Supplementary immunization activities (SIAs) have been demonstrated being effective in reducing measles incidence within a short period of time in China, but the effects are short-lived if there is no follow-up SIA with high routine immunization coverage.
To assess the change in measles seroprevalence from 2009 to 2013 after the launch of 2 large-scale SIAs within the period.
Three population-based cross-sectional serological surveys of measles antibodies were conducted in 2009, 2011 and 2013 in Zhejiang, a province in eastern China, with serological samples collected from 1541, 896 and 1474 subjects, respectively. The serum levels of immunoglobulin G antibodies were measured by enzyme-linked immunosorbent assay.
We found that the seropositivity rate among infants 0–7 months of age, a group having no vaccination benefit, was below 80% throughout the study period. In addition, the seropositivity rate among adults 30–49 years of age decreased significantly from 96.0% (95% confidence interval: 93.7%–98.3%) in 2011 to 88.5% (95% confidence interval: 84.3%–92.8%) in 2013.
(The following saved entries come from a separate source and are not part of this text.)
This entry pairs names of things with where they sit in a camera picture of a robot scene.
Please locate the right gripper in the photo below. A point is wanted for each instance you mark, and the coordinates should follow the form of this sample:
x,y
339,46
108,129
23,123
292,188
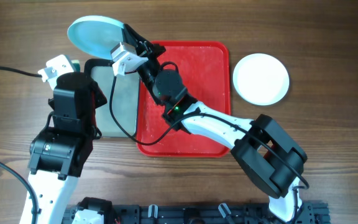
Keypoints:
x,y
146,49

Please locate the light blue plate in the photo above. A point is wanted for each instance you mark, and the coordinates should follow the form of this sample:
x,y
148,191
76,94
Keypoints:
x,y
96,35

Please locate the green yellow sponge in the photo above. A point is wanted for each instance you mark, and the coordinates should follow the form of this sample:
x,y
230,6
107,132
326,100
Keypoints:
x,y
76,64

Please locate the white plate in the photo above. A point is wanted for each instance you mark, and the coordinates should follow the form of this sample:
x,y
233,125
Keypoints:
x,y
261,79

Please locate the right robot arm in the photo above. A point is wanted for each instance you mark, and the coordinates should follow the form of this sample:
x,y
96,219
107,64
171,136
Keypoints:
x,y
271,159

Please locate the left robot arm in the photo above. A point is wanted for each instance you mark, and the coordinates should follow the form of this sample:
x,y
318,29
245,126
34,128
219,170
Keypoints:
x,y
59,151

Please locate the red plastic tray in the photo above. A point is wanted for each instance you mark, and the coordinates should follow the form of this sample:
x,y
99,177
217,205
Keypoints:
x,y
204,68

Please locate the black water tray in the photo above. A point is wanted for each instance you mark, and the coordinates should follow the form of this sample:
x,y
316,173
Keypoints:
x,y
119,115

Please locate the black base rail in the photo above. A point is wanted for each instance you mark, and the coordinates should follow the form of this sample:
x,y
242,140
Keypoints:
x,y
249,213
We showed that large-scale SIAs were effective, but their effects were not long lasting. Given the drop in seropositivity among adults, their susceptibility should be carefully monitored. While older individuals could benefit from the immunization activities, children who were too young to be vaccinated still have a weak seropositivity profile and the optimal age for the administration of the first dose of vaccine should be reconsidered.